UK BANKS KEEP CUSTOMERS ON HOLD FOR MORE THAN 3.3 MILLION HOURS A YEAR

  • More than 1.6 million British bank customers say they are being left on hold for more than ten minutes a month, equivalent to over two hours per year
  • Almost half (42 per cent) said they don’t think brands are aware of their previous dealings when they get in touch, and 85 per cent say repeating information reduces their opinion of the company
  • 41 per cent think brands have got better at email, but 23 per cent think they’ve got worse at phone calls and 21 per cent say they’re worse at letters

UK banks are keeping customers on hold for more than 3.3 million hours every year, new research reveals. The research, from customer engagement technology company Thunderhead, also found that more than 1.6 million British bank customers said they are placed on hold for more than ten minutes every month as they are transferred from one department to another, equating to over two hours a year.

According to Thunderhead, often customers who have multiple accounts have to wait while they are transferred between separate departments. Almost two thirds (63 per cent) of UK banking customers have multiple banking products with a single provider, and more than half (52 per cent) of them say that they are left on hold while they are transferred between departments. One in ten (10 per cent) said they are forced to spend more than 10 minutes on hold while they wait to speak to the relevant company representative, adding up to more than two hours per year per customer.

The amount of time customers are being left stranded due to siloed departments seems to be an indicator of a wider problem coordinating conversations.

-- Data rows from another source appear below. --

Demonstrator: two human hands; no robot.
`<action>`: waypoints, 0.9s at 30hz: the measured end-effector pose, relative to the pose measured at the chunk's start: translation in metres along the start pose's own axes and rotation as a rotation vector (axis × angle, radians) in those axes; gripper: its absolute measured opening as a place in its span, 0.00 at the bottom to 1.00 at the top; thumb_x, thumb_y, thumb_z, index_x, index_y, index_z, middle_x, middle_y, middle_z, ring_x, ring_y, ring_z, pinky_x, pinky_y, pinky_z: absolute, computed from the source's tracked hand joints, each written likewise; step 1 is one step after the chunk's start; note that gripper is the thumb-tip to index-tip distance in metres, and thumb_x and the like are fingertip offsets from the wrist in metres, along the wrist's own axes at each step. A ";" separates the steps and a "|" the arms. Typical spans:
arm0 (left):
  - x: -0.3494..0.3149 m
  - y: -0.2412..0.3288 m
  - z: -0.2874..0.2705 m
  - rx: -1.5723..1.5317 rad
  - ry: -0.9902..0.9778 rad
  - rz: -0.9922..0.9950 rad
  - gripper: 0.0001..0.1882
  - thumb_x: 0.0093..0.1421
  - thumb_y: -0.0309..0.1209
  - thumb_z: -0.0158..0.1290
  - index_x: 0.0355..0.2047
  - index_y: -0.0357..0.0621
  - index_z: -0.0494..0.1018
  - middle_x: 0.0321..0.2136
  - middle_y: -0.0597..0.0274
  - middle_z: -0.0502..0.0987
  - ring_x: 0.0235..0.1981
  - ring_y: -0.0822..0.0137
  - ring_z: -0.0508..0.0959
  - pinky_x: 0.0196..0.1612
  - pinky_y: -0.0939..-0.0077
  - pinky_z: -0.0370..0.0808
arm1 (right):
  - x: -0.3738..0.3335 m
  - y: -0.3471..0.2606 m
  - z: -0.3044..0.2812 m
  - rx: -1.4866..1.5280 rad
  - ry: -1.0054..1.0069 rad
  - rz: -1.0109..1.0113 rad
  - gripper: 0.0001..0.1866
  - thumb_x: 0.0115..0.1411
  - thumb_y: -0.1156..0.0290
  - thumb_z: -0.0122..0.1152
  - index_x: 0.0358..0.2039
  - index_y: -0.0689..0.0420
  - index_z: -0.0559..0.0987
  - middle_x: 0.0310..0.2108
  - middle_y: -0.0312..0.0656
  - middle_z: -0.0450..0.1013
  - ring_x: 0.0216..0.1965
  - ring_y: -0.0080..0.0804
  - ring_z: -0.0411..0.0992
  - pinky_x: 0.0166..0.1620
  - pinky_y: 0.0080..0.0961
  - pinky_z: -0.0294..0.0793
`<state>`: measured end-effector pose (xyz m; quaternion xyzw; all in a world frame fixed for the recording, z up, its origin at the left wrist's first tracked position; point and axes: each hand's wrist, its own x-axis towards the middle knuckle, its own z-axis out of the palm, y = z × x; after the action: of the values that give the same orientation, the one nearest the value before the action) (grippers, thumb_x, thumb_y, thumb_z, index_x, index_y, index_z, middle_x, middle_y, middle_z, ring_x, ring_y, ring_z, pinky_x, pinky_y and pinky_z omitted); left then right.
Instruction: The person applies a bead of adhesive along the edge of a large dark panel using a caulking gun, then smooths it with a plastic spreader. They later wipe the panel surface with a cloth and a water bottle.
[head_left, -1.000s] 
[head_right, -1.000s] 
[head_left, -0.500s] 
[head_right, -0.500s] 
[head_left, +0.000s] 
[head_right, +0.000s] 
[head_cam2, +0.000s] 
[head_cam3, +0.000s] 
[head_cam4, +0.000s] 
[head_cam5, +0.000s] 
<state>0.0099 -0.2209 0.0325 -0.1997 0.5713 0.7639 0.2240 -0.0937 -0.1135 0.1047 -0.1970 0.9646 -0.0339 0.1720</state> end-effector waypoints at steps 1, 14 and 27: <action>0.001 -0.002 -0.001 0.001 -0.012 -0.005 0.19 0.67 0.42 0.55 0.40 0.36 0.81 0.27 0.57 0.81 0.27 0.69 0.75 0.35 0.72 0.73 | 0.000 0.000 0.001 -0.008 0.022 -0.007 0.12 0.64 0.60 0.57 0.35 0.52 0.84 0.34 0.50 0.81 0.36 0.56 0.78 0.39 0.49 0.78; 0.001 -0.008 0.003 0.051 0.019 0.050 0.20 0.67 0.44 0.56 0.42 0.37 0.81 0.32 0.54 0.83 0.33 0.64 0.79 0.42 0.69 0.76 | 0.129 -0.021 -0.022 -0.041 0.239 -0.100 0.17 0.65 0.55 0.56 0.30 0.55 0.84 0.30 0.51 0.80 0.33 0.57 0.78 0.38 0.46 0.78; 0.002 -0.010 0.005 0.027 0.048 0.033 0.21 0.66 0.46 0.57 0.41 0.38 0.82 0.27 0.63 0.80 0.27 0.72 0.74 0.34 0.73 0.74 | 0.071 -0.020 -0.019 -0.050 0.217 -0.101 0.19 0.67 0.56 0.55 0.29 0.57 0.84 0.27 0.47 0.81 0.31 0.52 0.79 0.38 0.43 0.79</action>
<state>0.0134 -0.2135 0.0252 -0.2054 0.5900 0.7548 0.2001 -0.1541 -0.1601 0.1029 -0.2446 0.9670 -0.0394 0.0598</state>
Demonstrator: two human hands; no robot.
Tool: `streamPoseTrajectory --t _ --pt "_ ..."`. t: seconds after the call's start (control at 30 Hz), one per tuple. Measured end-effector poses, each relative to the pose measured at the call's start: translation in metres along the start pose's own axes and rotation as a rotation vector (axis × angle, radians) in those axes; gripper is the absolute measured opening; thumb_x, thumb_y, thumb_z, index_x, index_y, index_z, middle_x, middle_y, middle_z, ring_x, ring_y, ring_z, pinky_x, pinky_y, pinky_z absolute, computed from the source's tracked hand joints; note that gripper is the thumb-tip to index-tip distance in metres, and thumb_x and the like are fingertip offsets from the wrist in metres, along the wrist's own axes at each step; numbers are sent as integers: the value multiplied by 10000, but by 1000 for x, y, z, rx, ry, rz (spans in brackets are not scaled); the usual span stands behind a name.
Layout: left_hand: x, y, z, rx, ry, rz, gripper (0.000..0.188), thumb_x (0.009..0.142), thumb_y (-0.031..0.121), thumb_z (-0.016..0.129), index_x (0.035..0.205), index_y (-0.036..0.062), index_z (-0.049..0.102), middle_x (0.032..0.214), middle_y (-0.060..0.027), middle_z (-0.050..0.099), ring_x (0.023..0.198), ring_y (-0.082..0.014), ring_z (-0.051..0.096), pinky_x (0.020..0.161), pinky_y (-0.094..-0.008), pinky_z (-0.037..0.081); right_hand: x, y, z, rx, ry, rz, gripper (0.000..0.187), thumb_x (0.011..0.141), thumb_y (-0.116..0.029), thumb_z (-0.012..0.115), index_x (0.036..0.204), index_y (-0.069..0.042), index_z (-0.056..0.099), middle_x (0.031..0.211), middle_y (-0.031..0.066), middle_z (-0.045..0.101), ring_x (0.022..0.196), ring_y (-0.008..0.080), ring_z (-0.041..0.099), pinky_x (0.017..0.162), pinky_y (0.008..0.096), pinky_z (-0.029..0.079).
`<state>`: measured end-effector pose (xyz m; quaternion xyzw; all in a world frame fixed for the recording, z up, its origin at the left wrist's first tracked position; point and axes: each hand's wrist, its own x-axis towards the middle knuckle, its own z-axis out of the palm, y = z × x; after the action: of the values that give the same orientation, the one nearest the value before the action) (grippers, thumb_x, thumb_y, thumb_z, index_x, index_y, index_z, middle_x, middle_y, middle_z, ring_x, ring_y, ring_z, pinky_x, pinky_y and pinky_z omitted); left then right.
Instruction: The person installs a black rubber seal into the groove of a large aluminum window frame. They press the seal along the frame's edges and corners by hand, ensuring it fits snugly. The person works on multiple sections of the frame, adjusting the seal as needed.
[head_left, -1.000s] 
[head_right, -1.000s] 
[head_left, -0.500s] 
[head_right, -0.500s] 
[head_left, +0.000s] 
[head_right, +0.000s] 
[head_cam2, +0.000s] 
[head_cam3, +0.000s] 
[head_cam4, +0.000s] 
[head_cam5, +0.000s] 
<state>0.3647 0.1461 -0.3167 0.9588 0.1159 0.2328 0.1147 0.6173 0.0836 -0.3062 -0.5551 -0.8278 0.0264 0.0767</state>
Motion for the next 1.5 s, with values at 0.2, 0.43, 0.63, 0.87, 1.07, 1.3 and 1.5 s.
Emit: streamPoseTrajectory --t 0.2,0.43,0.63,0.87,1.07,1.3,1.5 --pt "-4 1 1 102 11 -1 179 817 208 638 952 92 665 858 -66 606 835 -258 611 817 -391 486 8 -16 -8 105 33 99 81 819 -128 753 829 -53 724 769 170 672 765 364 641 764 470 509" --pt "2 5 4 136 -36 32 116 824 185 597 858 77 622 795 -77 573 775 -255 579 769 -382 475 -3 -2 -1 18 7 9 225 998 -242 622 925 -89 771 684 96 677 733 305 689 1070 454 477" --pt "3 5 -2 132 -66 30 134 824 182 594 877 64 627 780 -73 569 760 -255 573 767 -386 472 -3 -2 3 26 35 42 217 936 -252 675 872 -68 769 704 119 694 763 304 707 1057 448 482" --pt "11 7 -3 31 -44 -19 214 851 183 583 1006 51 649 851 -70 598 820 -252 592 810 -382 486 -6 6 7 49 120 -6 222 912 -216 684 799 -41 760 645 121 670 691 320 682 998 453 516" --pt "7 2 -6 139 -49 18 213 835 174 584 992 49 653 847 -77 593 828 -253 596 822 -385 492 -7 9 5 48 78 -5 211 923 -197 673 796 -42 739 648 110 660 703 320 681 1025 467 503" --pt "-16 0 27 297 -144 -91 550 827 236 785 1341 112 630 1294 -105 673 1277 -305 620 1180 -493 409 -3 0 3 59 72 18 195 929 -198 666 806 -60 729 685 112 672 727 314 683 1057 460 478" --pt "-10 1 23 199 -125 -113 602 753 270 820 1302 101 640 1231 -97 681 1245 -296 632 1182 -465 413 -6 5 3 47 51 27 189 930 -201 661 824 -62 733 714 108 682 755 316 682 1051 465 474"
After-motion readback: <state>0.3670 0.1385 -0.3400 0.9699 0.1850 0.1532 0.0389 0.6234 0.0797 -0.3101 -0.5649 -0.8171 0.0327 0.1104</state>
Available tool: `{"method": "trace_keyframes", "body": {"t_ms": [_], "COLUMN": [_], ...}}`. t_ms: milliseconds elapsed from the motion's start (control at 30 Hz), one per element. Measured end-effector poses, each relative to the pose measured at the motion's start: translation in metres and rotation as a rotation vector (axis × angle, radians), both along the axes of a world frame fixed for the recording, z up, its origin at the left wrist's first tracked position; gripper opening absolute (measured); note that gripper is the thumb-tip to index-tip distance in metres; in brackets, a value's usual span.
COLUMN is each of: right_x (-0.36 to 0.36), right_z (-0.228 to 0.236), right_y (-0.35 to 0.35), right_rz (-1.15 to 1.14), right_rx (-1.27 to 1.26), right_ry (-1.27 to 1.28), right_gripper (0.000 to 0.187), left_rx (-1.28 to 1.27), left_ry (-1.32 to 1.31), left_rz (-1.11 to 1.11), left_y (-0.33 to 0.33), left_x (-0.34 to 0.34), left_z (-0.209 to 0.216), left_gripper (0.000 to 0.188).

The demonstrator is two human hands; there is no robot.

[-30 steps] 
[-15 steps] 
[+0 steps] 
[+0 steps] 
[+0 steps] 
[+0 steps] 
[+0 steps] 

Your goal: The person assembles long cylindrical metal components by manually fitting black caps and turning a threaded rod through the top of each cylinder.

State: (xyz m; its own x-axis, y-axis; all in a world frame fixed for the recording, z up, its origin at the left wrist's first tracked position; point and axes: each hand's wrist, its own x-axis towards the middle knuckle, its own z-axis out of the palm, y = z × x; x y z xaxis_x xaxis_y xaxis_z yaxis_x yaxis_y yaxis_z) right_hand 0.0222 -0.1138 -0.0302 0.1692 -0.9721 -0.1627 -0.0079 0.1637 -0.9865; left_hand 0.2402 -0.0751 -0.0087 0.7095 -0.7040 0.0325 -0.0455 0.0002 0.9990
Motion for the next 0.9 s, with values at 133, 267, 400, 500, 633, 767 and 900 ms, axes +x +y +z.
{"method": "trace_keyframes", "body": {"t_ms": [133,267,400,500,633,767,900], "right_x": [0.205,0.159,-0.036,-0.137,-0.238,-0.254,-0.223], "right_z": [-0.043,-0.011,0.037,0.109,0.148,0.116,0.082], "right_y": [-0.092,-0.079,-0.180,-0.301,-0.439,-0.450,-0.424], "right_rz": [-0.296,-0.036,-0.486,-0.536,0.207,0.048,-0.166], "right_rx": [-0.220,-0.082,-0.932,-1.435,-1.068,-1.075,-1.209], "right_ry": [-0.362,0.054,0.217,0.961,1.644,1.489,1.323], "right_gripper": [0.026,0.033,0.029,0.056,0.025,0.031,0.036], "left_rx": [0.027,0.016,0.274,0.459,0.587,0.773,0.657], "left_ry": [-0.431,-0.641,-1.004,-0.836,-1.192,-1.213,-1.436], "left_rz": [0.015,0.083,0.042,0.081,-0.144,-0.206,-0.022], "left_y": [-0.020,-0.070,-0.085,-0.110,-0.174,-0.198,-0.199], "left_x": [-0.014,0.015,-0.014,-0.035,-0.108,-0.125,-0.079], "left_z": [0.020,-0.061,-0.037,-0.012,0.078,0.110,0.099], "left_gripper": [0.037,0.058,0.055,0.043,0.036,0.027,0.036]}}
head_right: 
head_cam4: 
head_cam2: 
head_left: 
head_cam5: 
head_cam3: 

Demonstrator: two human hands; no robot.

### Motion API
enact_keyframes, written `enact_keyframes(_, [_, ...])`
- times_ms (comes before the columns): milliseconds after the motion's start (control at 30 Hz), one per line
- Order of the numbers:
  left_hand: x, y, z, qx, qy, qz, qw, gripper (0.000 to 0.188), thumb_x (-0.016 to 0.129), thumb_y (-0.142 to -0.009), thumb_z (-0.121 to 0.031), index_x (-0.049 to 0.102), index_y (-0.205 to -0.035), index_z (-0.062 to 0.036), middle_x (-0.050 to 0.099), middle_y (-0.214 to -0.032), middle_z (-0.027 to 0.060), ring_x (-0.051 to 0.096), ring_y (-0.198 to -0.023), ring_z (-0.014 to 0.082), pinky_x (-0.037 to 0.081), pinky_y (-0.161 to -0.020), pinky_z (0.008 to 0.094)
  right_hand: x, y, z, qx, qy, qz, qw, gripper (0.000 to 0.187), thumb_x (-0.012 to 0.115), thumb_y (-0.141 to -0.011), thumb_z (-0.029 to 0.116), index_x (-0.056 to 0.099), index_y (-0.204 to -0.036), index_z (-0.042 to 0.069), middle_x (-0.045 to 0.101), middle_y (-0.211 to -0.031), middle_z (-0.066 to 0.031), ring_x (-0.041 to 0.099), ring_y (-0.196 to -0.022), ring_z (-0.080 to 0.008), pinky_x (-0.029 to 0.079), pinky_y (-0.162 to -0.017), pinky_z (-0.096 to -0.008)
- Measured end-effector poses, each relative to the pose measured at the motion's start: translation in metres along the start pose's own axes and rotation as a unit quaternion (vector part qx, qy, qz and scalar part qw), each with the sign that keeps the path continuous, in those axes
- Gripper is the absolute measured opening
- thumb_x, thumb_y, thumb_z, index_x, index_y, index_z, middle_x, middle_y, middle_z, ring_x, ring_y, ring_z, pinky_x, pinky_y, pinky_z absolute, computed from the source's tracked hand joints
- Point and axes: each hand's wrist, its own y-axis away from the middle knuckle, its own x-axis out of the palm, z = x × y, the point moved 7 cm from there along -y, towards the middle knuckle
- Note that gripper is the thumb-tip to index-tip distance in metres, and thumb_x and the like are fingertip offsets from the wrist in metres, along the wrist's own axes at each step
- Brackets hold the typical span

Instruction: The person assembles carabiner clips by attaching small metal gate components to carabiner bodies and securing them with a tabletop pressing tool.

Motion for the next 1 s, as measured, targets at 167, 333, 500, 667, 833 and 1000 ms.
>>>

Almost half (42 per cent) of those surveyed said they don’t think brands are aware of their previous dealings when they get in touch, while 85 per cent said that having to repeat the same information to different people reduces their opinion of the company. One in ten (12 per cent) said that having to repeat themselves impacts their opinion so much that they’ll look for another provider.

The research also reveals differences across the range of communications channels their bank is using. Some 41 per cent of British banking customers felt their bank’s email correspondence has improved over the last three years, but 23 per cent thought banks have deteriorated when it comes to interacting with them via the phone and 21 per cent said their bank’s postal correspondence has declined in quality over that period.

Jason Hemingway, CMO of Thunderhead, said: “Banks are clearly up against a problem here. Siloed departments and consequently conversations are resulting in customers wasting a vast amount of time being stranded on hold – it’s also adversely impacting customers’ opinion of the banks. The majority of people we spoke to say that their opinion of a company declines when they need to repeat the same information to multiple people, and yet almost half say they don’t feel brands have any knowledge of their previous dealings.

“This silo effect is clouding banks’ view of the customer journey. To get a better view of where their customers are at, banks need to create joined-up fluid conversations across different platforms and departments, including phone, email, letter, social media and so on. This means if a customer has been interacting about an issue via email, the bank should know what they’ve been saying when the customer calls the switchboard to speak to someone. The business needs to join the dots and speak to the customer with one voice. Everything must be connected, businesses need to bridge these silos and have continuous and relevant conversations with customers regardless of channel. Recent legislation has made it easier than ever to switch banks, which means it’s very much a buyer’s market. If banks want to retain their customers they need to gain a much better view of the customers’ entire journey and have the most appropriate and relevant conversations with their customers quickly and easily whenever they interact.”